Finally, few attempts have been made to quantify the multidimensionality of mechanical exposure. Nor have such measures been used in relation to psychosocial ones—particularly not in a prospective study design.

This study has attempted to address all the mentioned issues. Based on a large general population cohort, its intentions are to analyse the importance of both mechanical and psychosocial exposures in the workplace on the incidence of shoulder and neck complaints, and evaluate the possible effect modification between these two exposures.

We found that mechanical exposure (for men) and job strain (for women)—in other words, the combination of high job demands and low job decision latitude—were the factors most strongly associated with a higher risk for developing shoulder and neck pain during the one year follow up period.

We also found evidence for a synergistic effect of these two factors in heightening the risk of developing shoulder and neck pain among women, but not among men.

Our results may have been biased by selection, misclassification, and confounding.
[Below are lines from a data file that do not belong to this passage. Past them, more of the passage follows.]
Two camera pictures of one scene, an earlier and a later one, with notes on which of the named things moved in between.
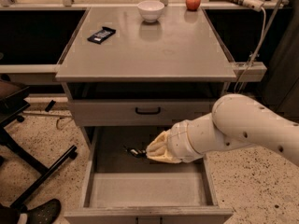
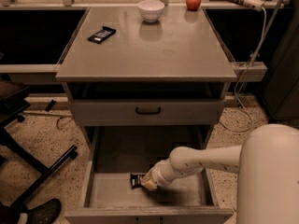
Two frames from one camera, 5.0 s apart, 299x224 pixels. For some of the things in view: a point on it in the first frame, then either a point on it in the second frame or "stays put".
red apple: [192, 2] stays put
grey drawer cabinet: [129, 75] stays put
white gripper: [177, 141] → [159, 175]
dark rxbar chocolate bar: [140, 153] → [135, 179]
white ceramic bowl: [150, 9] stays put
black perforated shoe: [46, 213] stays put
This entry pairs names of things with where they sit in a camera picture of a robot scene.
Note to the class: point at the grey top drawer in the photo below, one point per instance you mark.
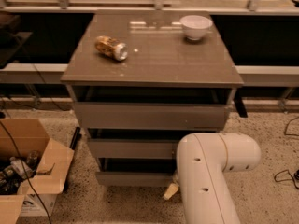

It is probable that the most vulnerable people had left their jobs and thus were excluded from the cohort in this study—either because they were no longer pursuing a physically demanding vocation, or because they were already ill at the time of the baseline assessment. This would bias the risk estimates towards the null.

Furthermore, it is known that people who are ill have less of a tendency to participate in studies. A higher non-participation rate among people complaining of shoulder and neck pain during the follow up study could also lead to an underestimation of the true association between mechanical and psychosocial exposures and the incidence of shoulder and neck pain. In actuality, the high participation rate in our follow up study (86.6%) would render this possibility a negligible consideration.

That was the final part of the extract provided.